The records follow. Count the lines holding "valued" and give only the number.

————

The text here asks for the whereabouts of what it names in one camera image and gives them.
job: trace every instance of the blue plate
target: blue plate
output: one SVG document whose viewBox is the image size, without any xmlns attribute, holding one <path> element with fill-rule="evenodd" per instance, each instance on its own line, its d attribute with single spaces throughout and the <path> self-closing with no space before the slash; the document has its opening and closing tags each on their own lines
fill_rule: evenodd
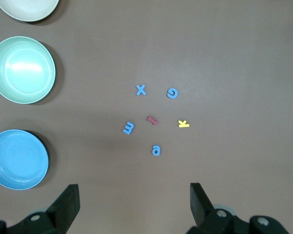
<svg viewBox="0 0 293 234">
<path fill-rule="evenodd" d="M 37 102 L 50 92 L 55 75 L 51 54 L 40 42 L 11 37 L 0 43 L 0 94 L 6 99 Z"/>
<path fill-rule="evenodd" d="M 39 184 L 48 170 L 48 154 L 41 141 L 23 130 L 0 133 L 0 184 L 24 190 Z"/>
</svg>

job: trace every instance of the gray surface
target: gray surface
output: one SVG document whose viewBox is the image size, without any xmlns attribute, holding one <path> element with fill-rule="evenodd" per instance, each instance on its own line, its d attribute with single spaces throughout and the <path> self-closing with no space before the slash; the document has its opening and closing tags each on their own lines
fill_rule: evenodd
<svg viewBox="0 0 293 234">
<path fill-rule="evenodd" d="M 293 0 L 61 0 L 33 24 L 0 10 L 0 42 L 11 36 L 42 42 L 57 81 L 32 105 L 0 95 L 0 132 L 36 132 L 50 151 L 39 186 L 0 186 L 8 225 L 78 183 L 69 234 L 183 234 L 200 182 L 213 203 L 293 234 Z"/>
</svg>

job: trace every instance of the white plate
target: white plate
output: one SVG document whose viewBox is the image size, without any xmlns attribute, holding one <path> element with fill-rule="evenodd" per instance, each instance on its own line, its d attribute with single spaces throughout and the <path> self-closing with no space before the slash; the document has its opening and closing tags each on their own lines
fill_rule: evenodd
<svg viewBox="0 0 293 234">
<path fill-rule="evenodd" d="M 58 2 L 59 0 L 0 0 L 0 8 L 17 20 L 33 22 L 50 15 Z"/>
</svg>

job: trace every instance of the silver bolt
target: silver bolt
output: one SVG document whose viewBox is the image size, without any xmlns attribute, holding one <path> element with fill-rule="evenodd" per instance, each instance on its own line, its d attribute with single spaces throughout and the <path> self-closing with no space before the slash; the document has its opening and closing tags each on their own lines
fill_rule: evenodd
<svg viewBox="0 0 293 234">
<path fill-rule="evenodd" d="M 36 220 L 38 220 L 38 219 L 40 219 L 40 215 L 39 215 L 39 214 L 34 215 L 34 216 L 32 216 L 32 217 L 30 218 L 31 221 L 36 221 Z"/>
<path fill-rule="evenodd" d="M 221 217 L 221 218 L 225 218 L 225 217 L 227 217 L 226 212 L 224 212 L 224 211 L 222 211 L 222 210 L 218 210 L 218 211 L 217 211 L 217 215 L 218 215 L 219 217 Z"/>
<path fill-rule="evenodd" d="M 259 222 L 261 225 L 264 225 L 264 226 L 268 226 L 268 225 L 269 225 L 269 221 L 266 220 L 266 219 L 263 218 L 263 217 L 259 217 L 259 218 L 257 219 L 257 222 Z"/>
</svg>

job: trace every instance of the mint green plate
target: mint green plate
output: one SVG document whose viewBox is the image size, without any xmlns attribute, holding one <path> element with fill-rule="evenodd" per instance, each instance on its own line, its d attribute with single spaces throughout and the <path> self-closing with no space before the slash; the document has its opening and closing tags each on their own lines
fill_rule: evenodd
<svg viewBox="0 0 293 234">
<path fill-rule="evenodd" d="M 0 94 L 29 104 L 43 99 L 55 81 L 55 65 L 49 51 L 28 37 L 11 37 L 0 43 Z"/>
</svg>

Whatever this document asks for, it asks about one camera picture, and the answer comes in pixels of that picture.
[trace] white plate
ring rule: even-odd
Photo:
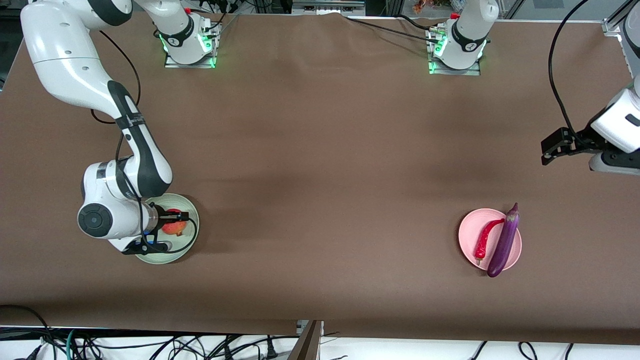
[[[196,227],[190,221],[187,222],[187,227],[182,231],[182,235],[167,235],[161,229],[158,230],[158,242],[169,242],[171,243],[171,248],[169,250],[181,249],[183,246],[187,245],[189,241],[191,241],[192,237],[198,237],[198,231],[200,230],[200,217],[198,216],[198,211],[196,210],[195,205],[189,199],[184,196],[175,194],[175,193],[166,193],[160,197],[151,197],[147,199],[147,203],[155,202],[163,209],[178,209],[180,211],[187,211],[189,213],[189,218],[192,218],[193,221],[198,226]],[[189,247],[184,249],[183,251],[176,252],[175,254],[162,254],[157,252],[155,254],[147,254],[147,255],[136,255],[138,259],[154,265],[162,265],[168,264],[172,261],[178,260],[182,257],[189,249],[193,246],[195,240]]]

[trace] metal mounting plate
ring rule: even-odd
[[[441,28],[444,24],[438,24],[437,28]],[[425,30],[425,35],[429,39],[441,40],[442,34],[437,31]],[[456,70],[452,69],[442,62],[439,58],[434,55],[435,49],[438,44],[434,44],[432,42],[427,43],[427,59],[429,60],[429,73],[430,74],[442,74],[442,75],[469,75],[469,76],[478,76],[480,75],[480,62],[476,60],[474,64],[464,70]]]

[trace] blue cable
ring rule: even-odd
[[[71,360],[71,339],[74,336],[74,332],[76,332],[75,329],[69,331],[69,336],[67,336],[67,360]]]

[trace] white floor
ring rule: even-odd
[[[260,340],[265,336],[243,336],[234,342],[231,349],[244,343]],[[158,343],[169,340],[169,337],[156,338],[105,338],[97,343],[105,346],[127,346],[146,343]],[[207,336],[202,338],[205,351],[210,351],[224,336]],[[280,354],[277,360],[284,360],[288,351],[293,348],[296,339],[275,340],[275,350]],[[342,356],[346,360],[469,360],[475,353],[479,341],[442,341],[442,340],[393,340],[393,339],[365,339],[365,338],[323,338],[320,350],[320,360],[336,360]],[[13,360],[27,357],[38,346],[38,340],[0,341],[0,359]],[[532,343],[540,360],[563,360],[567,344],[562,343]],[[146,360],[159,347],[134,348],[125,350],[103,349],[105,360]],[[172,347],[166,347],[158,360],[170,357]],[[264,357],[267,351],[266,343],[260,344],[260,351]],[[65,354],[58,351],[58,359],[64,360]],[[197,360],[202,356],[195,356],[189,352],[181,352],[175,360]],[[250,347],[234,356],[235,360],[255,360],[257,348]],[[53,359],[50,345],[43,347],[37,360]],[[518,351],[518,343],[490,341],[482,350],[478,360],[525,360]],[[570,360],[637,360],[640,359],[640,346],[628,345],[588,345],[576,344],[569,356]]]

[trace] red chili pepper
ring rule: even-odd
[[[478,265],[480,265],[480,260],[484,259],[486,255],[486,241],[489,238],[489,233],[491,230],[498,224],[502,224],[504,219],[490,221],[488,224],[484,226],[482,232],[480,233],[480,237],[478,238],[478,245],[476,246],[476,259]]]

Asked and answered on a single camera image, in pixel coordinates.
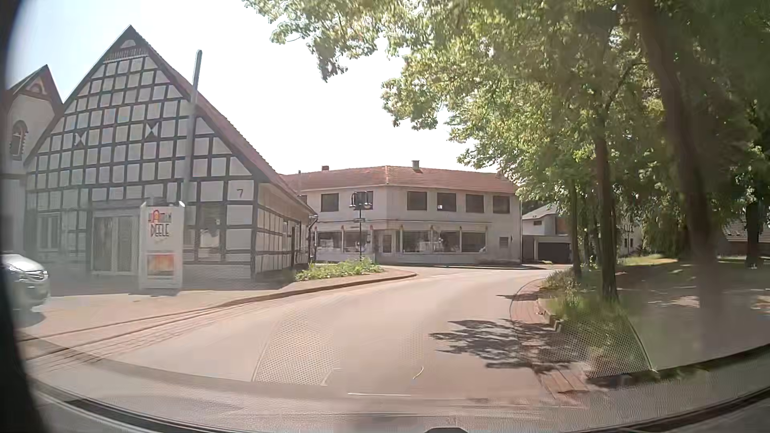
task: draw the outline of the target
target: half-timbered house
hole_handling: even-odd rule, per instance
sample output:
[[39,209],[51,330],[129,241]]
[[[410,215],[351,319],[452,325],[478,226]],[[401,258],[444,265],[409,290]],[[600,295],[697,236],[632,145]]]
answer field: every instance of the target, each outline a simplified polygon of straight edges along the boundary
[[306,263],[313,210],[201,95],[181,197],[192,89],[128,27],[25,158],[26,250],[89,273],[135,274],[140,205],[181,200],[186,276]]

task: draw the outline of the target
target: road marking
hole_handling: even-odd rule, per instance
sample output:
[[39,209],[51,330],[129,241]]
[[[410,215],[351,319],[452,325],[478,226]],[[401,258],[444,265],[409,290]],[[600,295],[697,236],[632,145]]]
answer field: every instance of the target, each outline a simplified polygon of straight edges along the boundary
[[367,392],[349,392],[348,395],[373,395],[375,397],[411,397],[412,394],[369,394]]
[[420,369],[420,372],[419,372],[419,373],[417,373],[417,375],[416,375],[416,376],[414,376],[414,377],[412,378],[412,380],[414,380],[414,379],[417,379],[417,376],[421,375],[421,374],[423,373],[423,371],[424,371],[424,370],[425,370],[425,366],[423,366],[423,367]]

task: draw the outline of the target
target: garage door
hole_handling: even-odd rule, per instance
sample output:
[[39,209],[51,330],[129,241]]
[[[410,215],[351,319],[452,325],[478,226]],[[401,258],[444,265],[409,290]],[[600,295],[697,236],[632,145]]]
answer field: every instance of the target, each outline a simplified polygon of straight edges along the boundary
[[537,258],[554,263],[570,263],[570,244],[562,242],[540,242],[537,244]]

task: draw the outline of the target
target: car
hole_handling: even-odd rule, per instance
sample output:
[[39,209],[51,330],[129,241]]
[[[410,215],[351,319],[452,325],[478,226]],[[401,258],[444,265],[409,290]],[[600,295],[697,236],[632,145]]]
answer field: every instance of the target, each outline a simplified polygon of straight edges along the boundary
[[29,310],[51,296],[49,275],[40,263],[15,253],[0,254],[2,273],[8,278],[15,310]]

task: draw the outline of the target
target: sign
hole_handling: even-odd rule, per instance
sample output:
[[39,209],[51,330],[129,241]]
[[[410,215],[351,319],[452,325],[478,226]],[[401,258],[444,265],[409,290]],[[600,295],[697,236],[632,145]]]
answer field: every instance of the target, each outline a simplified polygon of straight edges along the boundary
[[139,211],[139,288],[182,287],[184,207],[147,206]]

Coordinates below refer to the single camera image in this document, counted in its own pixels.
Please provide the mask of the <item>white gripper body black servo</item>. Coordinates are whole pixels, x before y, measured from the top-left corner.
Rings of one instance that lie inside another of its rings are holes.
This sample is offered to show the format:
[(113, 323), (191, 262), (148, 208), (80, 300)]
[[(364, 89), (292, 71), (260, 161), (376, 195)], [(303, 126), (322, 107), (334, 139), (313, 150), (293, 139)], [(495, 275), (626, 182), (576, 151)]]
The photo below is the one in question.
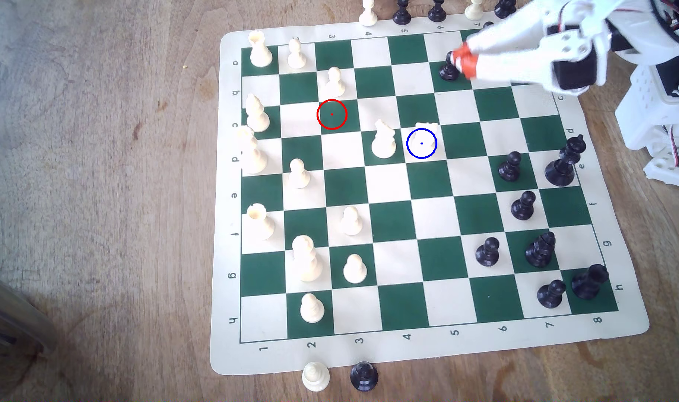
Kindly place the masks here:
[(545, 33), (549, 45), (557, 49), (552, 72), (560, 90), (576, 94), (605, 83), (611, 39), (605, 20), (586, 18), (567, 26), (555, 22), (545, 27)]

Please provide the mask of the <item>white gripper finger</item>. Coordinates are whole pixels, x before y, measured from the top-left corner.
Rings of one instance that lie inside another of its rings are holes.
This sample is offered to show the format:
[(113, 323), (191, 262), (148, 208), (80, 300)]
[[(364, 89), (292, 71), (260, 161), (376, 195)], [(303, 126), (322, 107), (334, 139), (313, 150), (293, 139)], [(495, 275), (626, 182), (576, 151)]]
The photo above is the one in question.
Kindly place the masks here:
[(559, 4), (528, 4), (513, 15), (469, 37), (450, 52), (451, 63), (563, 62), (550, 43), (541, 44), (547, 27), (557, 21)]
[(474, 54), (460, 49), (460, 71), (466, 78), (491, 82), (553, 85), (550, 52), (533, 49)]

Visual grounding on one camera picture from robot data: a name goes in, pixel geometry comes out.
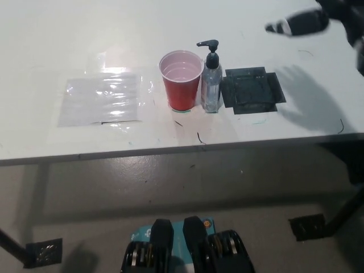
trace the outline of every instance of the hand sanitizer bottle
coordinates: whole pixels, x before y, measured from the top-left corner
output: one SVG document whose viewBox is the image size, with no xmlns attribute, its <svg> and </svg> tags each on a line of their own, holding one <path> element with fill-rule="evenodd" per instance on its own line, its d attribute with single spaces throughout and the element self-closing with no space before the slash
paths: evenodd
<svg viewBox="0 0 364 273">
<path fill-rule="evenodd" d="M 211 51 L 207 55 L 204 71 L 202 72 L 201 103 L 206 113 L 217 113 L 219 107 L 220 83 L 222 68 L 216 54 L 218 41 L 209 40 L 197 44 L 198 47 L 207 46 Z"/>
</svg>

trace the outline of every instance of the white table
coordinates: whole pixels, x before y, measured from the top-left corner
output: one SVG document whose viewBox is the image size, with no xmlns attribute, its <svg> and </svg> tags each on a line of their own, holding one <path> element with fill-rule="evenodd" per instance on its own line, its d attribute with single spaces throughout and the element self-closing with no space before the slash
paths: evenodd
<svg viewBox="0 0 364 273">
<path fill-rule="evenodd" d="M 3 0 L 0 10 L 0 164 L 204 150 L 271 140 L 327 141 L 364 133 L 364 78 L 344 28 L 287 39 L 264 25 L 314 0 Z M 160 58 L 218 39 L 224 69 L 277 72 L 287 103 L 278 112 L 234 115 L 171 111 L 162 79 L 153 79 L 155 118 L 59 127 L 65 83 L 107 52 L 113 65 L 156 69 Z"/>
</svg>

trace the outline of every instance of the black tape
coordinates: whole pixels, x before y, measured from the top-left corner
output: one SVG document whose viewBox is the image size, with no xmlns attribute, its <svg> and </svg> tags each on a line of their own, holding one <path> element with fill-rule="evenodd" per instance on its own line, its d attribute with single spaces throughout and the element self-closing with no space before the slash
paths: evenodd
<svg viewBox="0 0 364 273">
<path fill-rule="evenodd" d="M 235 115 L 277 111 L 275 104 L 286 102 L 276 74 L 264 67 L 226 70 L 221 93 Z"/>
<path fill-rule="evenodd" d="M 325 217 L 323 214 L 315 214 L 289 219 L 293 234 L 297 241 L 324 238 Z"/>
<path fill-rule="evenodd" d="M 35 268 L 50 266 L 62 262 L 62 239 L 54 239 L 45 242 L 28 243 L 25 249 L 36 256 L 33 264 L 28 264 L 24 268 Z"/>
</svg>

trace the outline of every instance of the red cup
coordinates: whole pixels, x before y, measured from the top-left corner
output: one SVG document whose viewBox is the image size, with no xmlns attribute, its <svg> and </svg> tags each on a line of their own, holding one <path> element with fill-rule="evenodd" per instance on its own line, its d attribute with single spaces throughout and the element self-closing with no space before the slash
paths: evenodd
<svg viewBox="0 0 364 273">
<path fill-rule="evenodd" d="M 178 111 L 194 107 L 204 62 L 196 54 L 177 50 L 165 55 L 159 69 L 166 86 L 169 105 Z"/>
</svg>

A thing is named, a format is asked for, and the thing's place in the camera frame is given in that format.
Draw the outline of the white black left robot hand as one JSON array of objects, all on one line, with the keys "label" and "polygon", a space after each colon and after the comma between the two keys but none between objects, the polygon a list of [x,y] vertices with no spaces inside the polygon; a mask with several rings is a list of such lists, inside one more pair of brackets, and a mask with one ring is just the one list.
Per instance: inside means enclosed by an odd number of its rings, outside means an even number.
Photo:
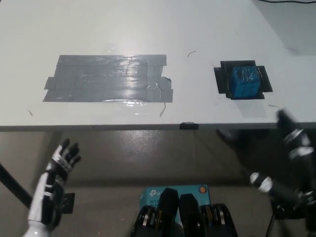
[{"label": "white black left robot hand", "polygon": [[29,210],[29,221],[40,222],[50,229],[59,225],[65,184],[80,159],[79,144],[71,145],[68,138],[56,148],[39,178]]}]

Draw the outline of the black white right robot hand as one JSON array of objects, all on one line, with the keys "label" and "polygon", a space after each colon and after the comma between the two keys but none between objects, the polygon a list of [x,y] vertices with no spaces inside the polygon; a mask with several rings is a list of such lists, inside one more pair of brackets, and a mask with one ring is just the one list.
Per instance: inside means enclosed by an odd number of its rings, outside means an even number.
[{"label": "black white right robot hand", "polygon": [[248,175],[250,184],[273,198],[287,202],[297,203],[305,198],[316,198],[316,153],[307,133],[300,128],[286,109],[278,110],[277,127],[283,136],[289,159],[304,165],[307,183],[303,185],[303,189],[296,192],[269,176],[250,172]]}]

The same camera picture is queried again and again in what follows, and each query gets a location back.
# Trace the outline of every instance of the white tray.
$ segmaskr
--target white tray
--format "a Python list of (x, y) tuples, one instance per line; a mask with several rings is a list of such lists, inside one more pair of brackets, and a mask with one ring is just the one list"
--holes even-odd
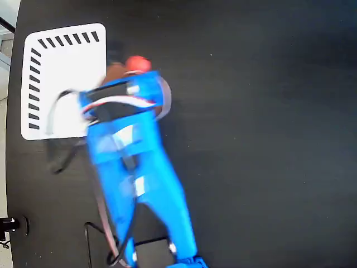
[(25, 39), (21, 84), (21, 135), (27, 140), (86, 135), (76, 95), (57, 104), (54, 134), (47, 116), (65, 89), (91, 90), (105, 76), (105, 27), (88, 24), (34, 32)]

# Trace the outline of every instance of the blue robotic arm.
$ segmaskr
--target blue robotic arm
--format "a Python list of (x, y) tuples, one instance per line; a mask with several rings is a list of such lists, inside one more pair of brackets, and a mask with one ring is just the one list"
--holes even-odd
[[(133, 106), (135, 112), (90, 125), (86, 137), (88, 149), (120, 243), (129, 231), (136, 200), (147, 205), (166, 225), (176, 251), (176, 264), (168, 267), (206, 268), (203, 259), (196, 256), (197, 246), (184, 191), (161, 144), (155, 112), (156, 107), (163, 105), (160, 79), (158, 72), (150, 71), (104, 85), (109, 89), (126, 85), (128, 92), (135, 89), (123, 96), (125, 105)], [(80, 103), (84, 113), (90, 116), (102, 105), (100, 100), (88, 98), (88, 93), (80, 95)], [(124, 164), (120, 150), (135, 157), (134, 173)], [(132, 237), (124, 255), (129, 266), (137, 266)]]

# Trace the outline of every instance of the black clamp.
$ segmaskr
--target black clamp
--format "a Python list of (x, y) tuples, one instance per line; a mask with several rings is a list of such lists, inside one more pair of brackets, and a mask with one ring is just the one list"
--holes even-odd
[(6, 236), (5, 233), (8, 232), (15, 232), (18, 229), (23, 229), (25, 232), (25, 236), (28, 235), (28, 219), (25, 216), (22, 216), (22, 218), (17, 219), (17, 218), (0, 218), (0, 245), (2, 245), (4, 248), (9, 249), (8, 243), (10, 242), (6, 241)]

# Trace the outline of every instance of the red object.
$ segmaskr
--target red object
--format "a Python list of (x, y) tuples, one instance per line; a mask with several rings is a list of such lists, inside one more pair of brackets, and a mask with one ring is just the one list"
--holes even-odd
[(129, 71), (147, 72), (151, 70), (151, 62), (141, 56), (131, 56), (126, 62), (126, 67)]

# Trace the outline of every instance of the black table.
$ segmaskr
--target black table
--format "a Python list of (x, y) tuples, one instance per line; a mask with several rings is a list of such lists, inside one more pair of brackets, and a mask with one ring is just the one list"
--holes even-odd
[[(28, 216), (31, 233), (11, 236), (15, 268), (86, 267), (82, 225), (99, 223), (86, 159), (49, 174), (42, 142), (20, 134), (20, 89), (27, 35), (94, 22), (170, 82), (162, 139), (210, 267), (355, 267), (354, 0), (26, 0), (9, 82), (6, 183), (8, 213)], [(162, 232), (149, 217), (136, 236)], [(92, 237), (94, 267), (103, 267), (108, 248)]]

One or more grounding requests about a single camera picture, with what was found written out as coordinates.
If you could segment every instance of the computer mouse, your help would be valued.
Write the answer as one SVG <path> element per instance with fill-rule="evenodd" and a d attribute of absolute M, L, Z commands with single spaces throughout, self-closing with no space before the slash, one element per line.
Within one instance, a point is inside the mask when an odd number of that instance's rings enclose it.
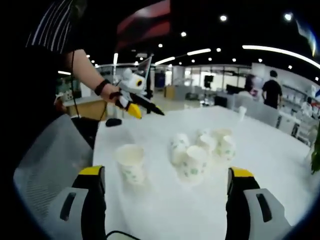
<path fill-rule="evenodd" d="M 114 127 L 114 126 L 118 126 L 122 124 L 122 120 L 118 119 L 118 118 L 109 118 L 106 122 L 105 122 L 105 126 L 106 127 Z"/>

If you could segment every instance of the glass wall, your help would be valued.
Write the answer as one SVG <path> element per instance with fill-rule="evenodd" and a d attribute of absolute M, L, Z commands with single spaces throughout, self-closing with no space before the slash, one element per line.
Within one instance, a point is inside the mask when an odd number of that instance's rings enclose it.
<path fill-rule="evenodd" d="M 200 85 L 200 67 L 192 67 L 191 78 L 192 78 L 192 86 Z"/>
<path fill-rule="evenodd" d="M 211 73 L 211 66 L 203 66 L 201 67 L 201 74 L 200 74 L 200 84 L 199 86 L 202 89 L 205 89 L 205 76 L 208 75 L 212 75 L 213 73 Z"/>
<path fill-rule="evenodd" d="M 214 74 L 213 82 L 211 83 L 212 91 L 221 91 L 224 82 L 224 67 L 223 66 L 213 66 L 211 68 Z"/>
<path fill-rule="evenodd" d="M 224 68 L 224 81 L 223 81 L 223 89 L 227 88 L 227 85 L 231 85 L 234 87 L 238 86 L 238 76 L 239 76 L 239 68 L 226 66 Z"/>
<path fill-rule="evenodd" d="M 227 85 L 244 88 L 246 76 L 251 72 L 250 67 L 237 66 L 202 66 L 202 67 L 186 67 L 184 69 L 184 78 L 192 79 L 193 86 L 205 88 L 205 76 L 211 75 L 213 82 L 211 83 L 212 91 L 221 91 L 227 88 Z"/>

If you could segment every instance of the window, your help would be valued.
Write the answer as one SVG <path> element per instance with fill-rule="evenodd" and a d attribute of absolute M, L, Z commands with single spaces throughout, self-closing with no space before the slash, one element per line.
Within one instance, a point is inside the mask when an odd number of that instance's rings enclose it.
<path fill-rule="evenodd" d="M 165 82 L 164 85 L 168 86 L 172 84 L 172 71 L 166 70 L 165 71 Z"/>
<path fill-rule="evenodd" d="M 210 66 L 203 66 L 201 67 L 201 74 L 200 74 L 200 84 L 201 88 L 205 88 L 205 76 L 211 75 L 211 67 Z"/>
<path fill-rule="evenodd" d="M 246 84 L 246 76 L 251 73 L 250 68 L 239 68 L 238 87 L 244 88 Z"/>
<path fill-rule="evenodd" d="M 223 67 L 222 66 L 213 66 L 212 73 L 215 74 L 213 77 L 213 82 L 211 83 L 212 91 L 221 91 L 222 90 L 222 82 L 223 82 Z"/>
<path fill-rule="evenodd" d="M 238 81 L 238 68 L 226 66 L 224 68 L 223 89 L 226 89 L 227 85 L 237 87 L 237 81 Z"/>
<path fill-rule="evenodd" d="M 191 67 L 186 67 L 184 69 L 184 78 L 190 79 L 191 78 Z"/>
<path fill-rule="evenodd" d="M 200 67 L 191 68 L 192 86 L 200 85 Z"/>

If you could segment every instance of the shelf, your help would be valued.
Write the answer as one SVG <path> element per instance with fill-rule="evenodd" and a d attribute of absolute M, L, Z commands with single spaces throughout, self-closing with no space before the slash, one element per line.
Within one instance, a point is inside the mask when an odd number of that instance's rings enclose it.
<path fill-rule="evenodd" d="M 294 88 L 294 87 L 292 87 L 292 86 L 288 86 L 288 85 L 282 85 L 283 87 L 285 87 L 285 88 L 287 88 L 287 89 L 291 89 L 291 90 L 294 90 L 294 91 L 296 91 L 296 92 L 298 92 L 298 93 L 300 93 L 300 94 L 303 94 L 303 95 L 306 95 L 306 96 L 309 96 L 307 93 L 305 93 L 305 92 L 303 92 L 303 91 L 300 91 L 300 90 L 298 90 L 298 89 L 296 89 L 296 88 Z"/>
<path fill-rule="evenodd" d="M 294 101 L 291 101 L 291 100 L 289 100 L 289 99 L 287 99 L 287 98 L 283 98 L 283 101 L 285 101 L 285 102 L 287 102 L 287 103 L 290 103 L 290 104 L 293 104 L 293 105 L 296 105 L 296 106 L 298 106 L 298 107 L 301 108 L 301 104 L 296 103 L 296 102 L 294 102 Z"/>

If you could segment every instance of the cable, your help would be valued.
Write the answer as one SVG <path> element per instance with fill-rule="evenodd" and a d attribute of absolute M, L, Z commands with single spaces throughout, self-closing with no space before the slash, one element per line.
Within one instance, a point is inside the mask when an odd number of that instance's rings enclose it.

————

## [WRITTEN ANSWER]
5